Postvention is defined as an intervention after a suicide. The term was coined by Schneidman (1973), whose basic view was, “the largest public health problem is neither the prevention of suicide nor the management of suicide attempts, but the alleviation of the effects of stress in the survivors whose lives are forever altered.” Research has shown that postvention efforts in the schools are often too short in duration and focus on too few children. While many districts have policies established for intervening with suicidal students, few spell out a process for postvention or how they will intervene in the aftermath of a student death by suicide. School psychologists play a critical role in guiding district policies and procedures, identifying and alleviating the distress of suicidal bereaved individuals, reducing the risk of imitative suicidal behavior, and promoting the healthy recovery of the impacted community (see FAQ 1).
We have assisted many school districts in the aftermath of point clusters (multiple student deaths by suicide, in geographical proximity, over a short period of time), and in each case the local school psychologist spearheaded the comprehensive district response. Working in collaboration with administrators and other school mental health personnel (such as counselors, social workers, and nurses), school psychologists provided guidance, resources, and ultimately, leadership. They helped their communities see this was not a school problem but a serious community crisis that required commitment and determination to respond (see FAQ 2). The remainder of this article provides suggestions regarding some of the key roles and actions that may be taken by school psychologists in these situations.
Respond immediately when a student suicide occurs. Confirm the facts and gather information. Verify that the death was by suicide, preferably by talking directly to the student's parents, law enforcement, or coroner. Work closely with the school administration and community resources to recognize the possibility of contagion and to identify students most at risk. Students at risk may include: students who were close to the student who died, students who have previously considered or attempted suicide, students who have been exposed to the suicide and have other risk factors, students who have major life events occurring, and students exposed via social media.

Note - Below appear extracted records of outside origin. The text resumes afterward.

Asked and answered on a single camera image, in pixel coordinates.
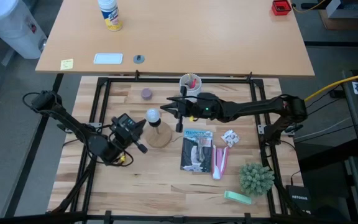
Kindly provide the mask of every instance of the wooden table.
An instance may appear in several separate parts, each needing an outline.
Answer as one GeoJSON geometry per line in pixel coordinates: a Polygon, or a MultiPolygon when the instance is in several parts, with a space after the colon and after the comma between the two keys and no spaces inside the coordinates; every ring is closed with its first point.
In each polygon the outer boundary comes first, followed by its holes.
{"type": "Polygon", "coordinates": [[[64,0],[36,71],[313,76],[293,12],[274,16],[272,0],[117,0],[122,30],[107,30],[97,1],[64,0]],[[95,54],[122,53],[120,65],[95,54]],[[135,55],[145,62],[135,64],[135,55]]]}
{"type": "MultiPolygon", "coordinates": [[[[73,116],[81,122],[89,120],[97,77],[83,77],[78,90],[73,116]]],[[[265,78],[267,98],[281,94],[276,78],[265,78]]],[[[223,100],[251,101],[249,85],[246,84],[203,84],[203,91],[212,92],[223,100]]],[[[166,97],[178,94],[177,83],[112,83],[106,110],[105,124],[111,124],[111,117],[127,113],[136,121],[144,118],[149,108],[167,104],[166,97]],[[140,92],[145,86],[152,89],[154,96],[144,101],[140,92]]],[[[272,122],[278,116],[271,114],[272,122]]],[[[240,166],[261,163],[254,116],[241,117],[230,123],[200,119],[190,122],[184,119],[184,129],[205,129],[214,132],[214,144],[223,146],[220,136],[228,129],[239,135],[240,142],[229,150],[227,168],[222,180],[213,180],[211,174],[200,174],[180,170],[180,156],[183,133],[176,133],[177,120],[162,111],[162,121],[172,128],[172,141],[163,149],[148,147],[146,154],[132,145],[128,151],[135,161],[129,167],[96,166],[93,190],[89,203],[89,214],[104,215],[111,210],[114,215],[183,215],[202,217],[242,217],[249,212],[252,217],[269,217],[266,196],[253,198],[252,205],[244,205],[224,199],[225,190],[241,192],[238,172],[240,166]]],[[[66,141],[74,139],[68,134],[66,141]]],[[[282,139],[293,144],[292,139],[282,139]]],[[[74,142],[63,148],[55,184],[48,209],[55,208],[74,186],[83,145],[74,142]]],[[[296,152],[287,144],[277,146],[278,161],[283,184],[290,183],[290,176],[299,171],[296,152]]],[[[294,176],[295,185],[303,185],[301,175],[294,176]]],[[[78,208],[81,209],[84,187],[80,193],[78,208]]],[[[277,191],[273,187],[276,211],[280,213],[277,191]]]]}

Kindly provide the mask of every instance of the light bulb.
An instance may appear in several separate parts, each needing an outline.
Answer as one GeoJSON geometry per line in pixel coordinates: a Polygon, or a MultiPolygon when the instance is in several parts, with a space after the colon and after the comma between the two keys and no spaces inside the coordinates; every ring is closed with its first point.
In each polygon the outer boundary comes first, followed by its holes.
{"type": "Polygon", "coordinates": [[[160,112],[157,109],[148,109],[146,120],[150,123],[156,123],[160,119],[160,112]]]}

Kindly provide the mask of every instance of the pen holder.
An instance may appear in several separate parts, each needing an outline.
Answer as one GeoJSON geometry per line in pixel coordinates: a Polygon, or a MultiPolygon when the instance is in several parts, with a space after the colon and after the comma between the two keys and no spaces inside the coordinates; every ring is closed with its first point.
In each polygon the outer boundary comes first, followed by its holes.
{"type": "MultiPolygon", "coordinates": [[[[185,86],[187,88],[187,94],[186,96],[197,96],[199,93],[201,93],[201,78],[193,73],[187,73],[186,75],[182,76],[179,80],[179,89],[182,86],[185,86]],[[191,88],[191,84],[194,82],[194,79],[196,80],[196,85],[191,88]]],[[[197,102],[196,98],[187,98],[187,100],[190,100],[192,102],[197,102]]]]}
{"type": "Polygon", "coordinates": [[[287,0],[274,0],[272,10],[276,16],[284,16],[291,11],[291,5],[287,0]]]}

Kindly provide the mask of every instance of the cup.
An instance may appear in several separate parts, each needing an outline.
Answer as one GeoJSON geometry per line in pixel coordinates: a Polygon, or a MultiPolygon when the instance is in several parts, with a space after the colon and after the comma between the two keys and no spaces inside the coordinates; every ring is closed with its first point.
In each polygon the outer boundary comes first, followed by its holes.
{"type": "MultiPolygon", "coordinates": [[[[187,88],[186,96],[197,96],[199,93],[201,93],[201,85],[201,78],[193,73],[187,73],[179,80],[179,89],[182,86],[187,88]],[[196,80],[196,85],[192,88],[191,85],[194,82],[194,79],[196,80]]],[[[196,98],[187,98],[187,100],[190,100],[191,102],[197,102],[196,98]]]]}

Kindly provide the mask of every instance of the yellow sticky note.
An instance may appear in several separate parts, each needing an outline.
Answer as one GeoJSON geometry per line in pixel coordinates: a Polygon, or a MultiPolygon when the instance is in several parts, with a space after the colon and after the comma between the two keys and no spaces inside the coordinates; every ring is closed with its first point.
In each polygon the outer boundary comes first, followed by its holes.
{"type": "Polygon", "coordinates": [[[73,68],[73,62],[74,62],[74,59],[62,60],[60,62],[60,69],[61,70],[72,69],[73,68]]]}

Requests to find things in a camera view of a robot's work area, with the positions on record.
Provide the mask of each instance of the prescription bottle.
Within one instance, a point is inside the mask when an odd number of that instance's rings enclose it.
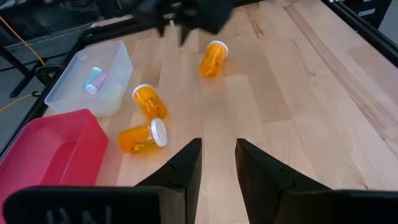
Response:
[[[138,104],[149,120],[154,118],[163,119],[167,115],[166,106],[151,85],[141,84],[137,86],[132,92],[132,99]]]
[[[228,47],[219,40],[211,41],[200,64],[200,73],[206,77],[215,77],[221,70],[228,55]]]
[[[161,119],[119,133],[119,146],[123,152],[163,147],[167,144],[167,132]]]

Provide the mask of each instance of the wood grain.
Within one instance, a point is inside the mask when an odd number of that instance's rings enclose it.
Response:
[[[203,138],[197,223],[248,223],[234,160],[236,138],[246,138],[333,189],[398,190],[398,69],[319,0],[237,8],[218,35],[195,30],[183,47],[177,29],[119,38],[134,70],[120,110],[98,120],[109,137],[98,185],[133,186]],[[229,55],[204,79],[212,40]],[[118,133],[147,122],[131,99],[141,83],[169,109],[169,143],[123,154]]]

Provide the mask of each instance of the clear plastic bin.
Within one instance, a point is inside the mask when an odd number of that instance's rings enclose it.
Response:
[[[82,88],[93,67],[109,72],[94,95]],[[120,108],[131,72],[132,63],[121,40],[83,49],[72,58],[44,102],[59,112],[89,109],[97,118],[112,115]]]
[[[108,137],[88,110],[37,118],[24,127],[0,162],[2,204],[33,185],[95,185]]]

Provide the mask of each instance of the pink plastic tray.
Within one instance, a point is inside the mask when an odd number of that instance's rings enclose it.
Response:
[[[8,195],[32,185],[94,185],[108,138],[89,110],[38,118],[0,163],[0,223]]]

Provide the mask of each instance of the translucent plastic container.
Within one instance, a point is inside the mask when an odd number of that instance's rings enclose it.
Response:
[[[206,78],[216,77],[228,56],[228,47],[219,40],[211,41],[200,63],[200,73]]]
[[[138,104],[148,120],[154,118],[163,119],[167,115],[167,107],[160,100],[154,87],[151,85],[141,84],[137,86],[132,92],[132,99]]]
[[[108,72],[105,83],[95,94],[82,85],[95,67]],[[45,99],[59,112],[89,109],[96,117],[109,116],[121,106],[132,72],[132,63],[123,41],[96,45],[76,53]]]
[[[119,133],[119,146],[124,152],[138,152],[143,149],[163,147],[166,144],[166,127],[159,118]]]
[[[33,185],[95,185],[108,137],[88,110],[31,121],[0,162],[2,204]]]

Mobilize a crisis response team (assist the principal in establishing this team before the crisis occurs!). Collaborate with team members to determine the impact of the crisis and advise the principal on how to proceed. Notify key district and community partners to increase screening and support of affected students.
Reach out to the family. Offer to accompany your principal to the home. Express sympathy and offer support. Identify the victim's siblings and friends who may need assistance. Discuss the school's postvention response. Identify details about the death that could be shared with outsiders. Discuss funeral arrangements and whether the family wants school personnel or students to attend. Communicate directly to parents and students, balancing the family's wishes for privacy and needs of the students (see FAQ 3). Utilize the After a Suicide: Toolkit for Schools (2nd ed.) for templates of statements for parents and students and share with your principal.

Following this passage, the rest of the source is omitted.